## INSTRUCTIONS TO FOLLOW
Your reply should reproduce each line below exactly and carry none of the pictures.
■ ■ ■ ■ ■ ■ ■
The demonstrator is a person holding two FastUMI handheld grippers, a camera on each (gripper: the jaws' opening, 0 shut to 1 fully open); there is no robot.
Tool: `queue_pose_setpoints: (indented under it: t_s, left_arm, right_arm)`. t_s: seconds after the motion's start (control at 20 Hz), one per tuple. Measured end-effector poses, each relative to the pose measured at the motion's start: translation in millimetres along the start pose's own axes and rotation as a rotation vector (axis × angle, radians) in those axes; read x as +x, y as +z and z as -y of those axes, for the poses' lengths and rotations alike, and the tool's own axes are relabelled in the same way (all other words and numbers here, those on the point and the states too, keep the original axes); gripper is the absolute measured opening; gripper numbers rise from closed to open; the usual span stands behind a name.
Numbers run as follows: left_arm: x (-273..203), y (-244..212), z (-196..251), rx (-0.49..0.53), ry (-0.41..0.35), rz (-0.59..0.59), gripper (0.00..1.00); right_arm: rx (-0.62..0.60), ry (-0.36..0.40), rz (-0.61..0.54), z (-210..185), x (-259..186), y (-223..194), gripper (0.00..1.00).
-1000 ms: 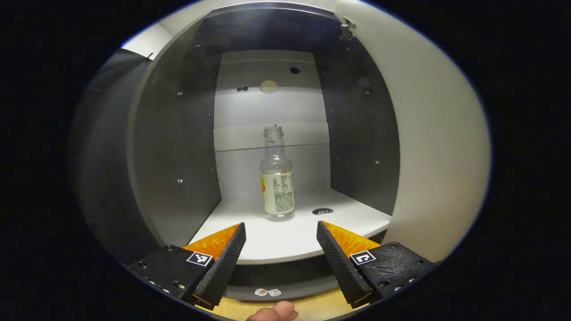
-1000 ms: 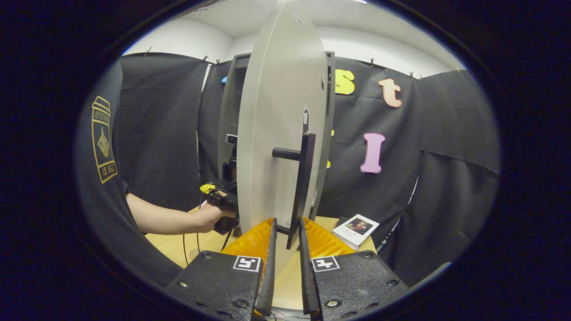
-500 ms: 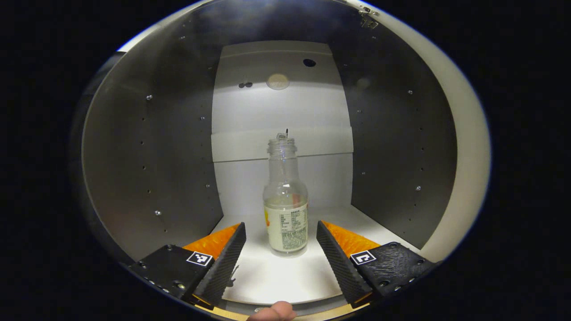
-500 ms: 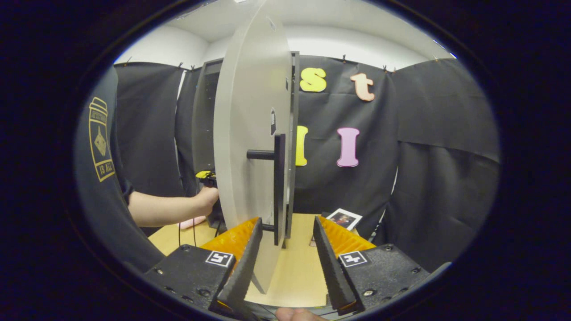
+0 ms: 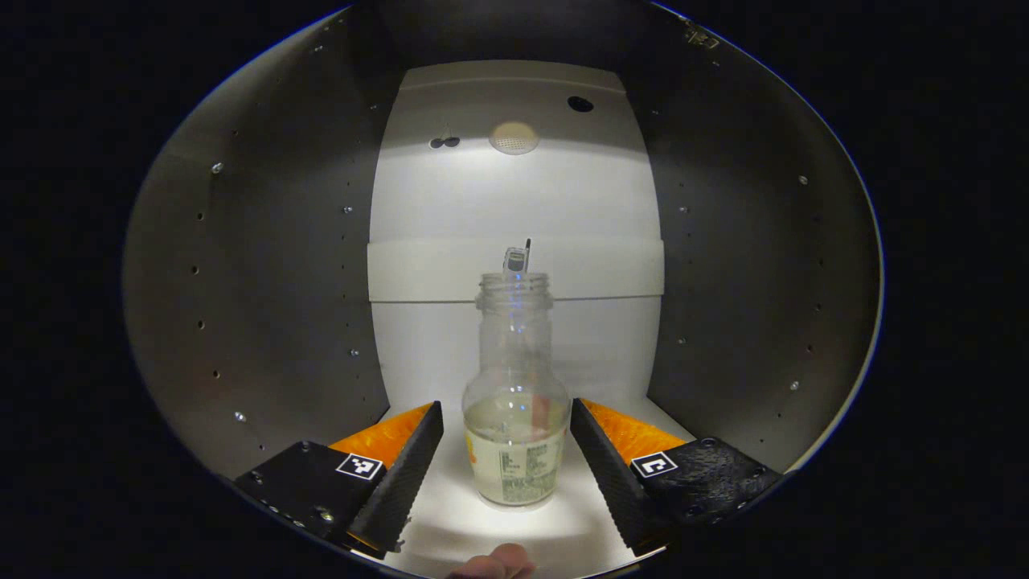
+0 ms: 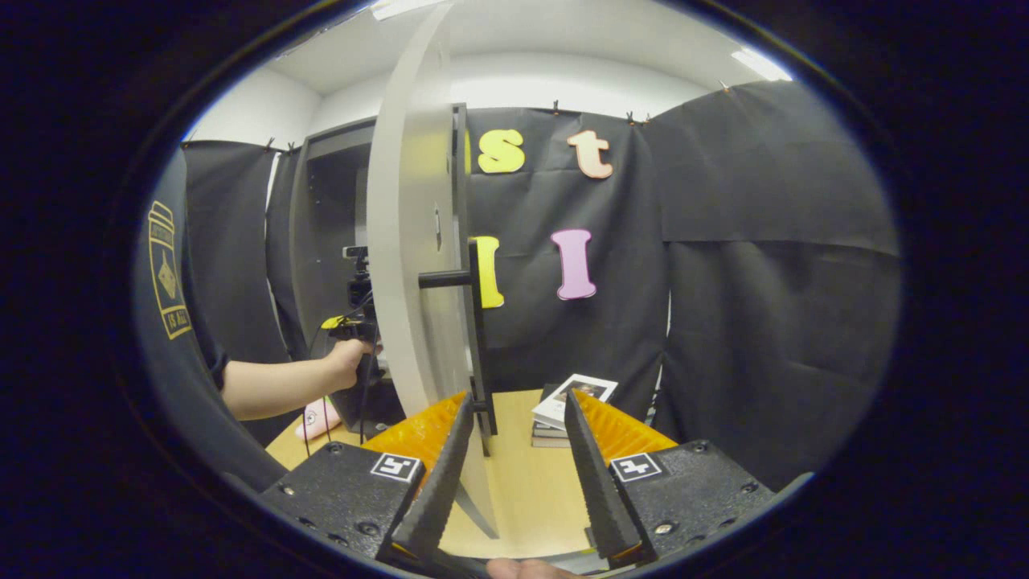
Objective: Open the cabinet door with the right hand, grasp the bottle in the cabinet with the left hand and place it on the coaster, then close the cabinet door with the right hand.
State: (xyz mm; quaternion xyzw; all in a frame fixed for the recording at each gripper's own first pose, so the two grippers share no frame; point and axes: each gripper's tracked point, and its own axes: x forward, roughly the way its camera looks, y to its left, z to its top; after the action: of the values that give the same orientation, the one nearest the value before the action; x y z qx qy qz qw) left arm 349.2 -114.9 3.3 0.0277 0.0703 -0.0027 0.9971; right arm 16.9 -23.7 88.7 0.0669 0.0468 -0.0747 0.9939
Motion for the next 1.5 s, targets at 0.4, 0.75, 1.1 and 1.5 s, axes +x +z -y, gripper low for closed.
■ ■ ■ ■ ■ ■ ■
## OUTPUT FOR THIS EXERCISE
The demonstrator is a person holding two FastUMI handheld grippers, a camera on each (gripper: the jaws' opening, 0 shut to 1 fully open); there is no robot.
Tool: `queue_pose_setpoints: (indented under it: t_s, left_arm, right_arm)`. t_s: seconds after the motion's start (control at 20 Hz), one per tuple. Measured end-effector poses, each relative to the pose measured at the motion's start: translation in millimetres along the start pose's own axes and rotation as a rotation vector (axis × angle, radians) in those axes; read x as +x, y as +z and z as -y of those axes, for the poses' lengths and rotations alike, and the tool's own axes are relabelled in the same way (all other words and numbers here, those on the point and the states too, keep the original axes); gripper is the absolute measured opening; gripper numbers rise from closed to open; the usual span stands behind a name.
Numbers run as follows: left_arm: x (-273..203), y (-244..212), z (-196..251), rx (-0.49..0.53), ry (-0.41..0.35), rz (-0.59..0.59), gripper (0.00..1.00); right_arm: rx (-0.62..0.60), ry (-0.36..0.40), rz (-0.61..0.54), z (-210..185), x (-259..186), y (-223..194), gripper (0.00..1.00).
-1000 ms: 
-1000 ms: 
-500 ms: 
-500 ms: 
+0 ms: 
+0 ms: 
Objective: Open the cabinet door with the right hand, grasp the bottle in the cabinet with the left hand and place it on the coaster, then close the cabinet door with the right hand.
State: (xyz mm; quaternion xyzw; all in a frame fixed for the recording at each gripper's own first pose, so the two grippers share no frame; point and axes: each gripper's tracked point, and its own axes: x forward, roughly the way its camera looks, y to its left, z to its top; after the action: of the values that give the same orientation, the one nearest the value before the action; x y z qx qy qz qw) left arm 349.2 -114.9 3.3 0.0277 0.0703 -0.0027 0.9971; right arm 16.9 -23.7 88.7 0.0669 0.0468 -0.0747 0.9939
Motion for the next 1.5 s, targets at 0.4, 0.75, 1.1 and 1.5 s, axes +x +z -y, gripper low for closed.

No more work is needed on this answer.